You know what else I love in the fall?  I love the first day of school. I love Halloween.  I love Thanksgiving and I love New Year’s.  Yes, that’s right -my New Year’s celebration is in September.  Tonight marks the beginning of the Jewish New Year, Rosh Hashanah.   It is one of the only Jewish holidays I “celebrate” and hold sacred.  We eat apples and honey to represent a sweet new year.  We do not make resolutions or promises.  It is not a religious ritual for me, but a calendar alert for self-reflection, growth and sweet intentions.  It’s the refresh button in my journey of moving closer to being my best self. 
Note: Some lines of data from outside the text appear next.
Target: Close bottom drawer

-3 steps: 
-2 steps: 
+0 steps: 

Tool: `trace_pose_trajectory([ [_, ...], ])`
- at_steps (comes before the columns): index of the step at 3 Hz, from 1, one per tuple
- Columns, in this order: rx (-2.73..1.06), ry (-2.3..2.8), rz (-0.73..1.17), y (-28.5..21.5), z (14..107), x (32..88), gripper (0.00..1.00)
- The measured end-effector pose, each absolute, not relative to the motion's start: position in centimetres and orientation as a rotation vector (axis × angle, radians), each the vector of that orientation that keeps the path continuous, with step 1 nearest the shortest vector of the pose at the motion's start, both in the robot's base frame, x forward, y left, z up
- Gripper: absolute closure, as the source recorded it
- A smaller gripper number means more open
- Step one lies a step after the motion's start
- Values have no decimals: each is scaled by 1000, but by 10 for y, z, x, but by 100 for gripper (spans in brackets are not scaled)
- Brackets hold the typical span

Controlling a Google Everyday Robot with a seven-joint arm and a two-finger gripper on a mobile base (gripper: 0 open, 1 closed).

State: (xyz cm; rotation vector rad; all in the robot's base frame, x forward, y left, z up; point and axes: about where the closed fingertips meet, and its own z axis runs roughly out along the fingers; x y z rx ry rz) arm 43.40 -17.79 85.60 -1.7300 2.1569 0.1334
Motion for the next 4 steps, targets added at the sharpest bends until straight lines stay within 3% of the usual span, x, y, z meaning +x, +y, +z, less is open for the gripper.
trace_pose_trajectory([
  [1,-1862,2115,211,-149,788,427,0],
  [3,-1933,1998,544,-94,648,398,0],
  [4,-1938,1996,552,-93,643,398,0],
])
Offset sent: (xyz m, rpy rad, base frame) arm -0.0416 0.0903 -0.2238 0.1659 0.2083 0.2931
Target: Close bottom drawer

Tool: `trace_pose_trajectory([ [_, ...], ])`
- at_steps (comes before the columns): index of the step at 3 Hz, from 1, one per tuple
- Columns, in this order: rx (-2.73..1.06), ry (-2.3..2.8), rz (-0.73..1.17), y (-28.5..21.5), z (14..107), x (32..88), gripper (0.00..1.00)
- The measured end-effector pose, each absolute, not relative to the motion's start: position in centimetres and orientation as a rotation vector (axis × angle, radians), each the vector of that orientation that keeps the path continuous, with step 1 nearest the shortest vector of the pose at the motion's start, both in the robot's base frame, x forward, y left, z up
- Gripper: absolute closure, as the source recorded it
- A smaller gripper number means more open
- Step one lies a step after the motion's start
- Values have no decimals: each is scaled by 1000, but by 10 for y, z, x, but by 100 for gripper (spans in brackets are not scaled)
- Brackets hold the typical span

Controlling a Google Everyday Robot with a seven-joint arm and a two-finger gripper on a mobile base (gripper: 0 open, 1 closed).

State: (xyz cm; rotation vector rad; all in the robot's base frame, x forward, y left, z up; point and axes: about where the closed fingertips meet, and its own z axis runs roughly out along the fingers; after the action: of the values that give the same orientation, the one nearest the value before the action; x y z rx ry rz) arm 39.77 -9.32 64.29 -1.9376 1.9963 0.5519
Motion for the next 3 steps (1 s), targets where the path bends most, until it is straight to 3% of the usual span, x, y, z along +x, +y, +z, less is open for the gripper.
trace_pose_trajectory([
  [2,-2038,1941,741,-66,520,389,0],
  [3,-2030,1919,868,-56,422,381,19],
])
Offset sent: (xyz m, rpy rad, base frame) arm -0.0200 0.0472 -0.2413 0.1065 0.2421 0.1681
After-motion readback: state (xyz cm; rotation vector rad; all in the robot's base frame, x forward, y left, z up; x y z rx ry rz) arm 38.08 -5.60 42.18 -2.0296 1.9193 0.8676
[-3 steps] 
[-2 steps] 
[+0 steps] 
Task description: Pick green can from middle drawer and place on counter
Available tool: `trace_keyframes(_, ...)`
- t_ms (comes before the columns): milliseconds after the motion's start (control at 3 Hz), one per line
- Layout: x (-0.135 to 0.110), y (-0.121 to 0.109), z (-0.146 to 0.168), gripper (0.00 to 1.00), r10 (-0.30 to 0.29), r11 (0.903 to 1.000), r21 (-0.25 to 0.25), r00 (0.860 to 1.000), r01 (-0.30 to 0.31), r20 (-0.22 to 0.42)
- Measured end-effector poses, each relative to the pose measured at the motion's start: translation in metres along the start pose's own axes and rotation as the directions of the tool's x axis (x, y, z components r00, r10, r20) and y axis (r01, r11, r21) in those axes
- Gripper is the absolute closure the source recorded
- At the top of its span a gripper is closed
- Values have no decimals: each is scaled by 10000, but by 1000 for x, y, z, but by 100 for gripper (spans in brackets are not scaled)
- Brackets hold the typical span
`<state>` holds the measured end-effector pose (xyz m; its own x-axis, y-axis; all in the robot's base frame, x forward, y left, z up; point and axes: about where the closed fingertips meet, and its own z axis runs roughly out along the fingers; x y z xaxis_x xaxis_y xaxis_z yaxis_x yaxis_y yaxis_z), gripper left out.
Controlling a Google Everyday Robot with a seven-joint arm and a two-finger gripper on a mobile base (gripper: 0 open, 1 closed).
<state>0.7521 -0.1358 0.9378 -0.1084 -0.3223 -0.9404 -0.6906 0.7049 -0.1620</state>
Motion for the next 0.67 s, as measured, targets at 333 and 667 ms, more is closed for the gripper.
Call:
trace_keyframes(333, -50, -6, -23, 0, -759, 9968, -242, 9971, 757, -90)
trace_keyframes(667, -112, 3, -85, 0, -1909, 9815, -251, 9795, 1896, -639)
Next week is Yom Kippur, the Jewish Day of Atonement. It is the time Jews atone for their sins and make amends with those we have hurt.  We ask ourselves how we can do better and promise ourselves to do so.  I do not participate in this holiday by going to shul or fasting.  I do not promise a higher entity to do better. I have never understood why someone would wait an entire year to take stock of one’s self.  I have never understood why we can’t slow down enough to do this every single day.  Evaluate every day.  Apologize every day.  Try harder every day.  Any day can be your “New Year’s” – your intent for starting anew.  We don’t need to hold on to yesterday, or last month, or our misdeeds.  On this day I reaffirm my internal vow to continue to make a daily practice of reflection and growth.  I am not perfect, nor am I striving for perfection.  I am just “simply positive” that it’s important to try to do our best, be our best, and give our best – whatever that is every day. 

Your homework this week is to take a few moments to think about your day and the interactions you have had.  Where did you go wrong?  What did you do right?  What could you do better?  How did your actions affect others good or bad?  What intention can you set for the start of tomorrow?  How would it affect your life if you practiced this way of thinking every day?  Any day can be your “New Year’s” – your intent for starting anew.